Daniel Kokotajlo 21 Dec 2024 13:39 UTC
11 points
3
DC evals got started in summer of ’22, across all three leading companies AFAICT. And I was on the team that came up with the idea and started making it happen (both internally and externally), or at least, as far as I can tell we came up with the idea—I remember discussions between Beth Barnes and Jade Leung (who were both on the team in spring ’22), and I remember thinking it was mostly their idea (maybe also Cullen’s?) It’s possible that they got it from Anthropic but it didn’t seem that way to me. Update: OK, so apparently @evhub had joined Anthropic just a few months earlier [EDIT this is false evhub joined much later, I misread the dates, thanks Lawrence] -- it’s possible the Frontier Red Team was created when he joined then, and information spread to the team I was on (but not to me) about it. I’m curious to find out what happened here, anyone wanna weigh in?

At any rate I don’t think there exists any clone or near-clone of the Frontier Red Team at OpenAI or any other company outside Anthropic.
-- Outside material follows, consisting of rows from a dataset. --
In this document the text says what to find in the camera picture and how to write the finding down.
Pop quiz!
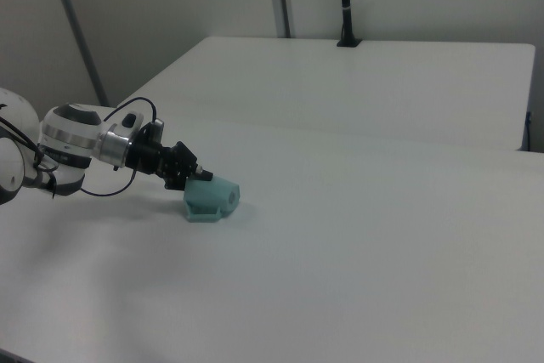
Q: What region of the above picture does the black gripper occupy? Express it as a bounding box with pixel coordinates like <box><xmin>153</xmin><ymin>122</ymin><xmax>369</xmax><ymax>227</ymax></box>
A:
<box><xmin>125</xmin><ymin>122</ymin><xmax>214</xmax><ymax>191</ymax></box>

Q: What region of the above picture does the teal plastic cup with handle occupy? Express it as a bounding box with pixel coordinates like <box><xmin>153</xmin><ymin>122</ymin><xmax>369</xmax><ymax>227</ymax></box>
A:
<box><xmin>183</xmin><ymin>175</ymin><xmax>242</xmax><ymax>225</ymax></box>

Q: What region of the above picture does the small silver sensor box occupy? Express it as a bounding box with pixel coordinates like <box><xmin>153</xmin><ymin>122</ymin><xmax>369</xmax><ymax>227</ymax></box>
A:
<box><xmin>151</xmin><ymin>118</ymin><xmax>167</xmax><ymax>144</ymax></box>

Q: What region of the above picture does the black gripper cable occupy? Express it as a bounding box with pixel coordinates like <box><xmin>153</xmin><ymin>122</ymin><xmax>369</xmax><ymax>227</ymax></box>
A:
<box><xmin>78</xmin><ymin>97</ymin><xmax>159</xmax><ymax>196</ymax></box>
- LawrenceC 21 Dec 2024 20:40 UTC
  8 points
  0
  Parent
  Evan joined Anthropic in late 2022 no? (Eg his post announcing it was Jan 2023 https://www.alignmentforum.org/posts/7jn5aDadcMH6sFeJe/why-i-m-joining-anthropic)
  
  I think you’re correct on the timeline, I remember Jade/Jan proposing DC Evals in April 2022, (which was novel to me at the time), and Beth started METR in June 2022, and I don’t remember there being such teams actually doing work (at least not publically known) when she pitched me on joining in August 2022.
  
  It seems plausible that anthropic’s scaring laws project was already under work before then (and this is what they’re referring to, but proliferating QA datasets feels qualitatively than DC Evals). Also, they were definitely doing other red teaming, just none that seem to be DC Evals
  - ryan_greenblatt 21 Dec 2024 21:09 UTC
    5 points
    6
    Parent
    
    scaring laws
    
    lol